**YOUR GOAL:** The data are to be restated in full, exactly as presented.
Top of TASK INPUTS
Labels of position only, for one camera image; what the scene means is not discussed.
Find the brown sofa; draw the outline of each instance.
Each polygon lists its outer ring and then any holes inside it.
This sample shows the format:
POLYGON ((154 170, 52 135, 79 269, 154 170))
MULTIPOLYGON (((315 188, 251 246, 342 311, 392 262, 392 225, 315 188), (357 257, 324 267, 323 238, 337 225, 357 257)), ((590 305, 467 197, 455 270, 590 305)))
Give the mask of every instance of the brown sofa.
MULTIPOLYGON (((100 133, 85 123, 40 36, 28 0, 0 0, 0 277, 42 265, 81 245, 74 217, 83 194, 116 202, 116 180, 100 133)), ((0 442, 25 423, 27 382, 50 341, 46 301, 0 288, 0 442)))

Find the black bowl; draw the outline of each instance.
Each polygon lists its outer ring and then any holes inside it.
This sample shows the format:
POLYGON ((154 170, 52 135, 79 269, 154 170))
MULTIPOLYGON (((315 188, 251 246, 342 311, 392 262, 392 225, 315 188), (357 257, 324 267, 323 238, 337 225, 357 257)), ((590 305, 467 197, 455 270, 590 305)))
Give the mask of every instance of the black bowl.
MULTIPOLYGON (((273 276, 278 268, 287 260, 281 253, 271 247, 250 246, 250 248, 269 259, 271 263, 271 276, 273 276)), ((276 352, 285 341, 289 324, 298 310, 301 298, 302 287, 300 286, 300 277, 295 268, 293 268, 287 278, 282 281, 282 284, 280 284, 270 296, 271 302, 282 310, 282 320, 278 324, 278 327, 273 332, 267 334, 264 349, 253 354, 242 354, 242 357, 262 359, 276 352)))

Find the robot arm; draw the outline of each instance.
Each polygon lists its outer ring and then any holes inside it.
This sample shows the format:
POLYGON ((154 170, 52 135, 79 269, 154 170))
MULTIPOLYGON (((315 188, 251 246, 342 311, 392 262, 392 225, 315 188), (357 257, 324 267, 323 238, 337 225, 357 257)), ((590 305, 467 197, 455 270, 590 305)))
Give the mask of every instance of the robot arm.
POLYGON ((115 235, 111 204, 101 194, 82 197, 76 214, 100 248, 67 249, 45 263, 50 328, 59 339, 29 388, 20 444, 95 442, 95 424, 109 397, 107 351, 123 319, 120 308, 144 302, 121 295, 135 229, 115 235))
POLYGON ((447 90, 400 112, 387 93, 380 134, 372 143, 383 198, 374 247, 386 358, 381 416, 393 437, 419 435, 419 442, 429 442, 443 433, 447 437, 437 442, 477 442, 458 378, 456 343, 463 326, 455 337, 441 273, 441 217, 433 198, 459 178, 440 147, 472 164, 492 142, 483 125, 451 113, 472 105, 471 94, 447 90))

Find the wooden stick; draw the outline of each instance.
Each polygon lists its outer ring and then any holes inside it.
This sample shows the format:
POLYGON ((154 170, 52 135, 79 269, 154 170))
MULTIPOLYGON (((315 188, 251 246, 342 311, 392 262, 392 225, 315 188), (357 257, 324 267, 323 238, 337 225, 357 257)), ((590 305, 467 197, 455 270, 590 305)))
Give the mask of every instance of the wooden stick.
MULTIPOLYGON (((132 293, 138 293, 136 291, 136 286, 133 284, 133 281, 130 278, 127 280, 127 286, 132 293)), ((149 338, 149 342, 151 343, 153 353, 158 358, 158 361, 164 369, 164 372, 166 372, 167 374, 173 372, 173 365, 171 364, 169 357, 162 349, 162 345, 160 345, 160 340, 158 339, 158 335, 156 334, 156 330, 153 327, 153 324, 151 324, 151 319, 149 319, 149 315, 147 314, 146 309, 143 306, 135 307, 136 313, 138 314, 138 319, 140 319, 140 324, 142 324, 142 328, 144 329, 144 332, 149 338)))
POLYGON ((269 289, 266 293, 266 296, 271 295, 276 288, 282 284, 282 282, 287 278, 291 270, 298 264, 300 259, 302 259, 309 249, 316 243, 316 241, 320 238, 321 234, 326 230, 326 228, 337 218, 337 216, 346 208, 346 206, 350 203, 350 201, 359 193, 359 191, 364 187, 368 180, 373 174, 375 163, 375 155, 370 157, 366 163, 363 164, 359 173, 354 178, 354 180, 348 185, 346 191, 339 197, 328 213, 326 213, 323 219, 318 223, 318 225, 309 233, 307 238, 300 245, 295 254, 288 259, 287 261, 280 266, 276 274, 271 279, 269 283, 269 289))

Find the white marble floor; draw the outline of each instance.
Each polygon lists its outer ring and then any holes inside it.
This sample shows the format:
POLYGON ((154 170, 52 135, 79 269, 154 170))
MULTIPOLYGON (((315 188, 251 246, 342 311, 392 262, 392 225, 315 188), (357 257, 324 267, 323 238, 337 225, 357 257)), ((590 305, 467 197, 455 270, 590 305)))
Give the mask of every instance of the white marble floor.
Bottom of TASK INPUTS
**RESULT BELOW:**
Labels of position only, for one camera image; what the scene means is not discussed.
Find the brown sofa; draw the outline of each instance.
Each polygon lists its outer ring and then any holes inside it.
This sample shows the format:
POLYGON ((154 170, 52 135, 79 269, 154 170))
MULTIPOLYGON (((315 188, 251 246, 342 311, 392 262, 392 225, 315 188), (357 257, 324 267, 323 238, 337 225, 357 257)), ((590 305, 467 197, 455 270, 590 305)))
Give the mask of every instance of the brown sofa.
MULTIPOLYGON (((100 133, 85 123, 40 36, 28 0, 0 0, 0 277, 42 265, 81 245, 74 217, 83 194, 116 202, 116 180, 100 133)), ((0 442, 25 423, 27 382, 50 341, 46 301, 0 288, 0 442)))

Find the black bowl; draw the outline of each instance.
Each polygon lists its outer ring and then any holes inside it.
This sample shows the format:
POLYGON ((154 170, 52 135, 79 269, 154 170))
MULTIPOLYGON (((315 188, 251 246, 342 311, 392 262, 392 225, 315 188), (357 257, 324 267, 323 238, 337 225, 357 257)), ((590 305, 467 197, 455 270, 590 305)))
Give the mask of every instance of the black bowl.
MULTIPOLYGON (((273 276, 278 268, 287 260, 281 253, 271 247, 250 246, 250 248, 269 259, 271 263, 271 276, 273 276)), ((276 352, 285 341, 289 324, 298 310, 301 298, 302 287, 300 286, 300 277, 295 268, 293 268, 287 278, 282 281, 282 284, 280 284, 270 296, 271 302, 282 310, 282 320, 278 324, 278 327, 273 332, 267 334, 264 349, 253 354, 242 354, 242 357, 262 359, 276 352)))

Find the robot arm; draw the outline of each instance.
Each polygon lists its outer ring and then any holes inside it.
This sample shows the format:
POLYGON ((154 170, 52 135, 79 269, 154 170))
MULTIPOLYGON (((315 188, 251 246, 342 311, 392 262, 392 225, 315 188), (357 257, 324 267, 323 238, 337 225, 357 257)), ((590 305, 467 197, 455 270, 590 305)))
Give the mask of every instance of the robot arm.
POLYGON ((115 235, 111 204, 101 194, 82 197, 76 214, 100 248, 67 249, 45 263, 50 328, 59 339, 29 388, 20 444, 95 442, 95 424, 109 397, 107 351, 123 319, 120 308, 144 302, 121 295, 135 229, 115 235))
POLYGON ((447 90, 400 112, 387 93, 380 134, 372 143, 383 198, 374 247, 386 358, 381 416, 393 437, 419 435, 419 442, 429 442, 443 433, 447 437, 437 442, 477 442, 458 378, 456 343, 463 326, 455 337, 441 273, 441 217, 433 198, 459 178, 440 147, 472 164, 492 142, 483 125, 451 113, 472 105, 471 94, 447 90))

Find the wooden stick; draw the outline of each instance.
Each polygon lists its outer ring and then any holes inside it.
This sample shows the format:
POLYGON ((154 170, 52 135, 79 269, 154 170))
MULTIPOLYGON (((315 188, 251 246, 342 311, 392 262, 392 225, 315 188), (357 257, 324 267, 323 238, 337 225, 357 257)), ((590 305, 467 197, 455 270, 590 305)))
Give the mask of every instance of the wooden stick.
MULTIPOLYGON (((132 293, 138 293, 136 291, 136 286, 133 284, 133 281, 130 278, 127 280, 127 286, 132 293)), ((149 338, 149 342, 151 343, 153 353, 158 358, 158 361, 164 369, 164 372, 166 372, 167 374, 173 372, 173 365, 171 364, 169 357, 162 349, 162 345, 160 345, 160 340, 158 339, 158 335, 156 334, 156 330, 153 327, 153 324, 151 324, 151 319, 149 319, 149 315, 147 314, 146 309, 143 306, 135 307, 136 313, 138 314, 138 319, 140 319, 140 324, 142 324, 142 328, 144 329, 144 332, 149 338)))
POLYGON ((269 289, 266 293, 266 296, 271 295, 276 288, 282 284, 282 282, 287 278, 291 270, 298 264, 300 259, 302 259, 309 249, 316 243, 316 241, 320 238, 321 234, 326 230, 326 228, 337 218, 337 216, 346 208, 346 206, 350 203, 350 201, 359 193, 359 191, 364 187, 368 180, 373 174, 375 163, 375 155, 370 157, 366 163, 363 164, 359 173, 354 178, 354 180, 348 185, 346 191, 339 197, 328 213, 326 213, 323 219, 318 223, 318 225, 309 233, 307 238, 300 245, 295 254, 288 259, 287 261, 280 266, 276 274, 271 279, 269 283, 269 289))

Find the white marble floor; draw the outline of each instance.
Each polygon lists its outer ring and then any holes inside it.
This sample shows the format:
POLYGON ((154 170, 52 135, 79 269, 154 170))
MULTIPOLYGON (((315 188, 251 246, 342 311, 392 262, 392 225, 315 188), (357 257, 324 267, 323 238, 337 225, 357 257)), ((590 305, 467 197, 455 270, 590 305)))
Give the mask of every instance of the white marble floor.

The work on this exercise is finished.